AN INTERVIEW WITH KIRSTY DUNCAN
CCSVI Ontario asked Kirsty Duncan for an interview to get her reaction to the announcement of 28 September by the Minister of Health of CCSVI clinical trials and a few other issues that have been hot topics in the MS/CCSVI community. Kirsty graciously consented and the following is that interview.
CCSVI Ontario: What is your reaction to the Minister of Health’s announcement on 28 September regarding the start of clinical trials for CCSVI?
Kirsty Duncan: I’m encouraged that at least a first step has been taken. Up to now we have had only announcements and no timeframe for action, no lead for the trials, so this is encouraging. I am concerned that this is not a Pan-Canadian trial in multi-centres with a large number of patient participants. The country has been miniaturized. There are a number of questions that need to be answered. For example, are the health professionals who will participate in the trials adequately trained and experienced? There is a huge learning curve involved and experienced IRs who are doing the procedure say that it takes 100 or more procedures for them to feel comfortable and to know the ins and outs of the treatment. How will patients be monitored? What are the criteria for determining adverse events? There are many details we don’t know.
CCSVI Ontario: What is your reaction to Dr. Anthony Traboulsee, an MS neurologist, being named as the lead in the clinical trials?
Kirsty Duncan: I have heard from many Canadians, doctors and people with MS, and there is great concern for the potential of negative bias. There is real concern. Frankly, if this is to be a double blinded, trial then all project investigators must be blinded.
CCSVI Ontario: What do you think the impact of the Minister’s announcement will be on the Senate Committee that will begin hearings on Bill S-204 on Thursday, 4 October?

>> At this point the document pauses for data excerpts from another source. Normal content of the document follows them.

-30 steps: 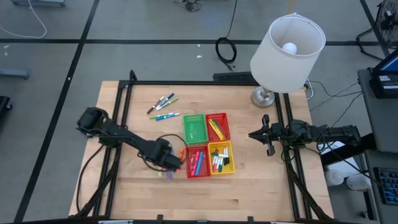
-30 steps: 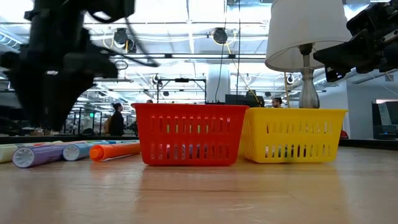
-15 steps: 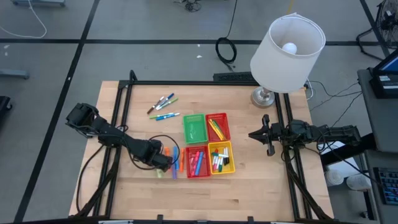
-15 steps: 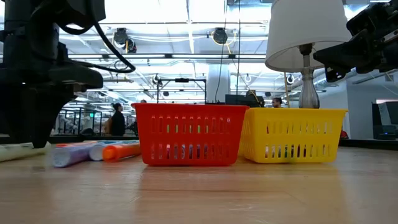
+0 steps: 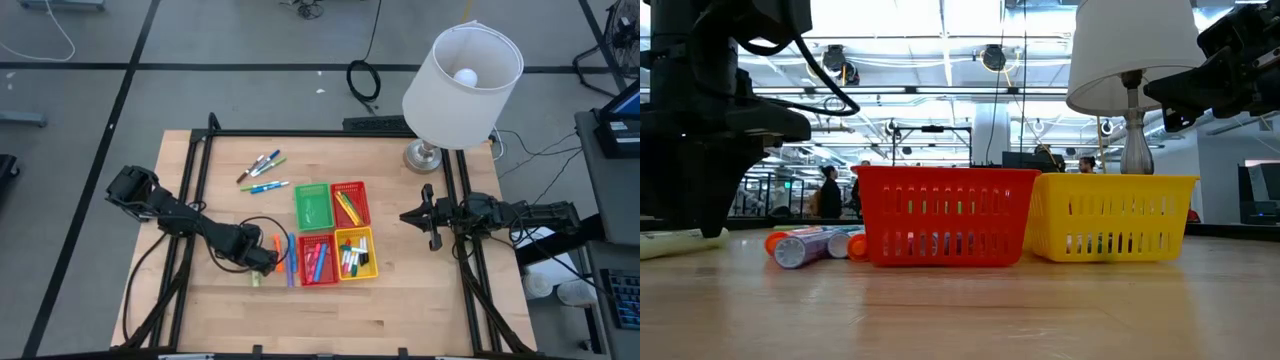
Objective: Pick & Place Markers
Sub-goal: Put the large green highlighter into the bottom red bin
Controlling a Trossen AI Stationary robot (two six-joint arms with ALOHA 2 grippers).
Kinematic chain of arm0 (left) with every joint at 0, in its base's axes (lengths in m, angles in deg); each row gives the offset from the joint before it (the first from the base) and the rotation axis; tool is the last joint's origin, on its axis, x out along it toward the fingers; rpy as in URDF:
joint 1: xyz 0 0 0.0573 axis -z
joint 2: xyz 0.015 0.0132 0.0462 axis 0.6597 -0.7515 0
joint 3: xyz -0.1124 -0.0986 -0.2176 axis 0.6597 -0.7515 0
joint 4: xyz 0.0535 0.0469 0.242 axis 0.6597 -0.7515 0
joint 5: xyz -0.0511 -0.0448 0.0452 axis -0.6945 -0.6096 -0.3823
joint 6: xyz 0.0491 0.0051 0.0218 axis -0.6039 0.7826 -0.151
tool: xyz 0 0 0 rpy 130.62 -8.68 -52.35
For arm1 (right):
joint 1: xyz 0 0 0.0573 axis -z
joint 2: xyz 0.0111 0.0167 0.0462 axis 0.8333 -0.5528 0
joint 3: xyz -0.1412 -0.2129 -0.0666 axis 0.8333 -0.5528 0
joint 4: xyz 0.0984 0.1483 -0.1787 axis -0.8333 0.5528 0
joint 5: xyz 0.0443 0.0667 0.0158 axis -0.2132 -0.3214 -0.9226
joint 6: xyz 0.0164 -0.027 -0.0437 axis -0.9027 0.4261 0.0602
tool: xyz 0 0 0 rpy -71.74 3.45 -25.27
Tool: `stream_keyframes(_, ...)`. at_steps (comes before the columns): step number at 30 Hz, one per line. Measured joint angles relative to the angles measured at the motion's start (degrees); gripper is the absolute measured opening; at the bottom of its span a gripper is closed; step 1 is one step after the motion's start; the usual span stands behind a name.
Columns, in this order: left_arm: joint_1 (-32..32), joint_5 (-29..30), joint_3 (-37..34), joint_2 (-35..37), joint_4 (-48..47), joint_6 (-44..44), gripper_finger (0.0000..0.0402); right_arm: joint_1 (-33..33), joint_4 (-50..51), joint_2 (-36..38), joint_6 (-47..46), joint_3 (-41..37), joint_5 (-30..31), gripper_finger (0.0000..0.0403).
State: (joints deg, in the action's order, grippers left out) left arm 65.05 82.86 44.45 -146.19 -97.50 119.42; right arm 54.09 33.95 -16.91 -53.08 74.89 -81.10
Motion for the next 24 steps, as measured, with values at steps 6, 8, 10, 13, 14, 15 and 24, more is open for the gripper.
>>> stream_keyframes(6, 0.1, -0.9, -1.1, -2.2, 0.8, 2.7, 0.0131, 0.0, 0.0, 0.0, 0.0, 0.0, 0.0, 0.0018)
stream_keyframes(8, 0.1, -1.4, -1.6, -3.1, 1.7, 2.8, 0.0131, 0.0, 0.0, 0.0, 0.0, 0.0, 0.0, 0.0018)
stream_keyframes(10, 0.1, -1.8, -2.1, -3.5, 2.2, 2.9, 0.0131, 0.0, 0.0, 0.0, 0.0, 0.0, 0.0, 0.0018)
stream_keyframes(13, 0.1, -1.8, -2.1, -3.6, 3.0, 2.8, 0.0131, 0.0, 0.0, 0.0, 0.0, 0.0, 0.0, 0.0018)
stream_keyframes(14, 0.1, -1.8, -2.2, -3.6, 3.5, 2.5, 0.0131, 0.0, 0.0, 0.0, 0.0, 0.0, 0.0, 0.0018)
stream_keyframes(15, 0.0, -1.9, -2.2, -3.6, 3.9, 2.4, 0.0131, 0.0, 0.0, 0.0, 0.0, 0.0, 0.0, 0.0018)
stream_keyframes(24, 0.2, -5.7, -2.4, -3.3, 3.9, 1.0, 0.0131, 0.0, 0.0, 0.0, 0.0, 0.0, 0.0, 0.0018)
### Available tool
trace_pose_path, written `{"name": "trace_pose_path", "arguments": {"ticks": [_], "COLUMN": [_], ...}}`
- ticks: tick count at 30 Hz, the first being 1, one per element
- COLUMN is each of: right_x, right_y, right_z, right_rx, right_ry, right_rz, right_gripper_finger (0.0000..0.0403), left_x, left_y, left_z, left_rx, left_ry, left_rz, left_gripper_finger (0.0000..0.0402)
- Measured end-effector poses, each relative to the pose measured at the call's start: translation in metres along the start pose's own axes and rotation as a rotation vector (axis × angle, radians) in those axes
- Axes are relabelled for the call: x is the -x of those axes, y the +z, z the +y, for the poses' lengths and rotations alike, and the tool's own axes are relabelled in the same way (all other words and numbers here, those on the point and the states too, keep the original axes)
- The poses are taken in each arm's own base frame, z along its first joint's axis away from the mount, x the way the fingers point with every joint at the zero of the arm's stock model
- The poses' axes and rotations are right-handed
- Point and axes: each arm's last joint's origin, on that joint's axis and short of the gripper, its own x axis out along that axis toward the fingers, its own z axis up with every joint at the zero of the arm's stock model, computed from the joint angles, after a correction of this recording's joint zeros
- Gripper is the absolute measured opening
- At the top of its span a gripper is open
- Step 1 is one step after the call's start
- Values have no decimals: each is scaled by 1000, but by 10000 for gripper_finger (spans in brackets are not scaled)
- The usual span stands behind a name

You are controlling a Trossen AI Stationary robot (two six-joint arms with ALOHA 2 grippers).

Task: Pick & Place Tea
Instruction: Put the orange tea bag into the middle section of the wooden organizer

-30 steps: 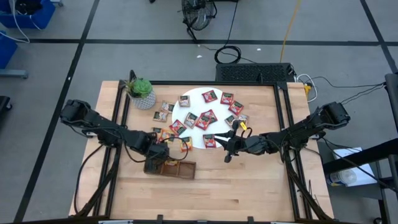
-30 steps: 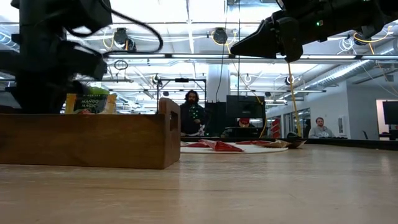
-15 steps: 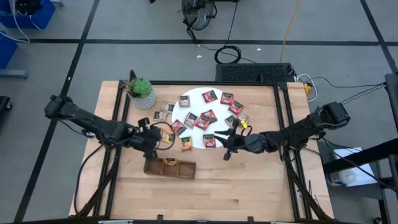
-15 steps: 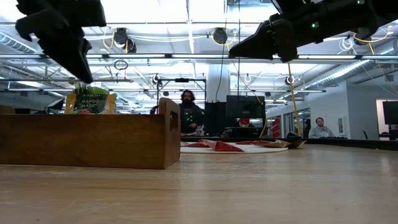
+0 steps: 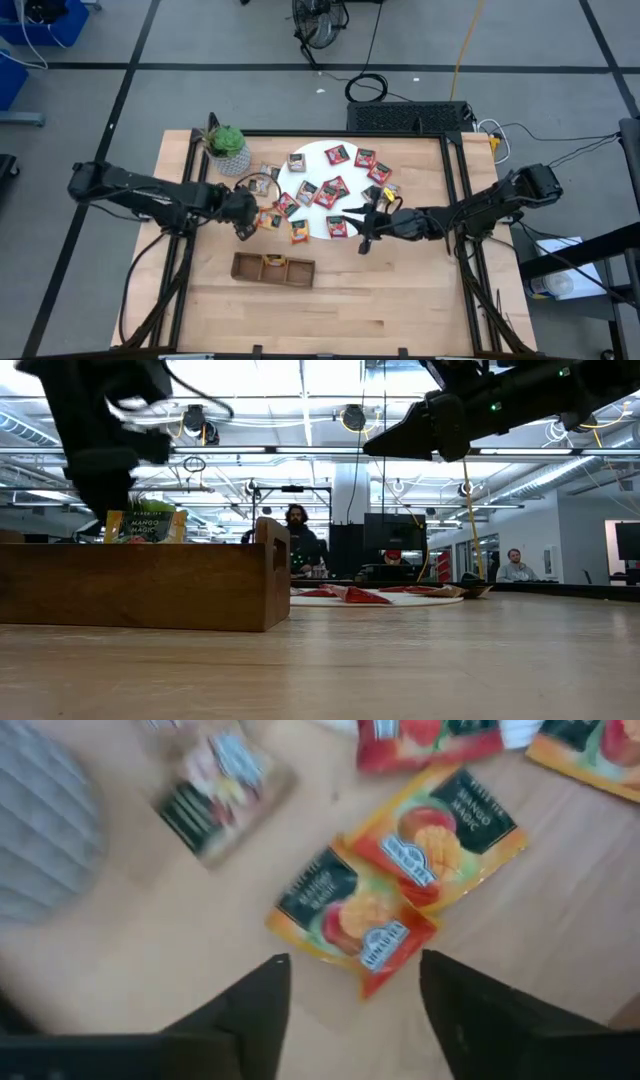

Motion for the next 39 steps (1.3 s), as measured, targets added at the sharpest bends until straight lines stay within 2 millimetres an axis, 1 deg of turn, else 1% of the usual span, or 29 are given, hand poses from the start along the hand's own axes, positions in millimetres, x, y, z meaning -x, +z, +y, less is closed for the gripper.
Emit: {"name": "trace_pose_path", "arguments": {"ticks": [4,7,12,16,21,29,31,35,39], "right_x": [-2,-3,-3,-3,-3,-3,-2,-2,-2], "right_y": [-2,-2,-2,-2,-4,-4,-4,-4,-4], "right_z": [-3,-4,-4,-3,-3,-2,-2,-2,-2], "right_rx": [-21,-22,-21,-18,-11,-6,-6,-5,-6], "right_ry": [39,36,37,39,46,47,48,48,49], "right_rz": [-8,-6,-7,-1,13,17,18,17,17], "right_gripper_finger": [61,61,61,61,61,61,61,61,61], "left_x": [-17,-23,-30,-36,-44,-58,-62,-69,-71], "left_y": [3,5,11,18,20,6,3,3,2], "left_z": [19,33,50,58,64,73,73,69,69], "left_rx": [87,131,159,212,312,389,399,392,392], "left_ry": [-70,-52,-74,-148,-210,-173,-206,-328,-351], "left_rz": [103,130,129,85,59,93,95,56,40], "left_gripper_finger": [273,285,280,270,265,266,267,265,258]}}
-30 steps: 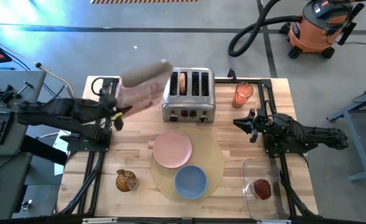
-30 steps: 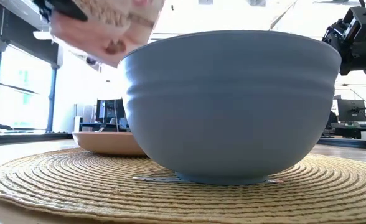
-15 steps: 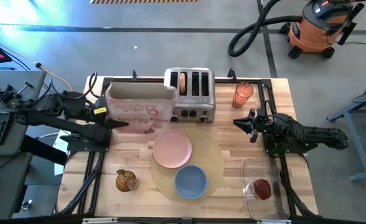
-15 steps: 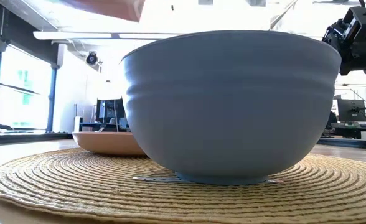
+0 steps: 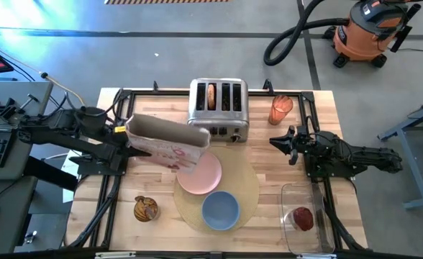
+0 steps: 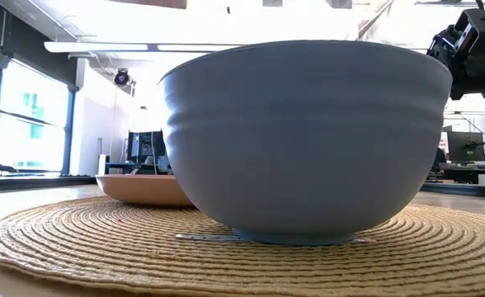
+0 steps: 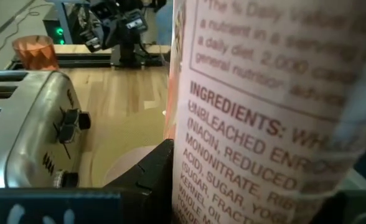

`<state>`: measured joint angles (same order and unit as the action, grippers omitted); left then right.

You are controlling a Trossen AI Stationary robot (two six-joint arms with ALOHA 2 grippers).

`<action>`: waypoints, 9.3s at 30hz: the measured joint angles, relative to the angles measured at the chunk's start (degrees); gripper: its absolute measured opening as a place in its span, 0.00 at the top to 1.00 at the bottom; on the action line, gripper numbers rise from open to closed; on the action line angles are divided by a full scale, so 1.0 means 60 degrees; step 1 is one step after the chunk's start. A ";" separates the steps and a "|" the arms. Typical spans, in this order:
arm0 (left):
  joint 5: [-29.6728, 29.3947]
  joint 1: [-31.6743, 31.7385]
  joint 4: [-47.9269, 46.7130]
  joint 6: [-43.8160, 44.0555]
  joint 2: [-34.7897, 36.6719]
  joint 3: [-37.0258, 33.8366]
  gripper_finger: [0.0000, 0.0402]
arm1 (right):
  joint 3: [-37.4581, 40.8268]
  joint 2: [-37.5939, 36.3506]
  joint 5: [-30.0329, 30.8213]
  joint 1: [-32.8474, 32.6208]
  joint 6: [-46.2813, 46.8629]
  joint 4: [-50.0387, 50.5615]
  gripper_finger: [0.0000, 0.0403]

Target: Arrange a breakfast setting

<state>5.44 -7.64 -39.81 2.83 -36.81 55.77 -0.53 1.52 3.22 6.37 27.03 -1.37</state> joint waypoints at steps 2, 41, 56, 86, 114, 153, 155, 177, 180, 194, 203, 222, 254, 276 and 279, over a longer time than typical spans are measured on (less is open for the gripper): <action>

Kirsty Duncan: I had no doubt that there would be an announcement of some sort a week or so before the hearings on Bill S-204. The Minister of Health has been playing politics with people’s lives from the beginning. The Minister went to extraordinary lengths to kill Bill C-280 and it would not surprise me if the aim of the Minister’s 28 September announcement is to limit consideration of Bill S-204 in the Senate.
It is interesting to note, however, that Bill C-280 was deliberately killed in the House but just a few short weeks later Bill S-204 passed second reading in the Senate and was sent to Committee. The Bills are the same; I wrote Bill C-280 but could not table it before the House adjourned in June 2011. Senator Cordy graciously took the bill and tabled it in the Senate.
CCSVI Ontario: What is your reaction to Canadians with CCSVI/MS not being allowed to appear as witnesses in front of the Senate Committee?
Kirsty Duncan: I think it is outrageous. This same Committee heard from people struggling with mental health issues when they discussed mental health; they heard from victims when they discussed crime; why are the voices of Canadians with CCSVI/MS being shut down now? Why do Canadians with CCSVI/MS always have to fight their government and their disease? Why are the people charged with representing them refusing to hear from them?
CCSVI Ontario: We learned today that the Senate Committee has refused to accept Dr. Sandy McDonald as a witness. Dr. McDonald’s CCSVI credentials are without peer in Canada. What is your reaction to this news?
Kirsty Duncan: Again, it is outrageous. Unfortunately, it is not the first time that Dr. McDonald has been deliberately excluded. The CIHR has an “expert” member on its working group on CCSVI who admits he has never seen an MS patient, but Dr. McDonald is excluded from that working group. When did it become the norm for the government to deliberately ignore the most experienced and knowledgeable people? When did it become the norm for the government not to seek the advice and counsel of such people?
CCSVI Ontario: What do you think is going to happen at the Senate Committee hearing on Thursday?
Kirsty Duncan: We all hope that Bill S-204 will get a fair hearing at the Committee. If you recall, when Bill C-280 was being debated, the Minister of Health announced that CIHR had done another review and clinical trials would proceed. That allowed the government to claim that the Bill was requiring action that had already taken place and, therefore, was not necessary.
CCSVI Ontario: Any other thoughts you want to share with us?
Kirsty Duncan: I know everyone has heard me say this many times, but Canadians with MS and their families are my heroes; they inspire me every day. I’m so sorry that they have to fight for their lives and fight their government at the same time. That is just wrong.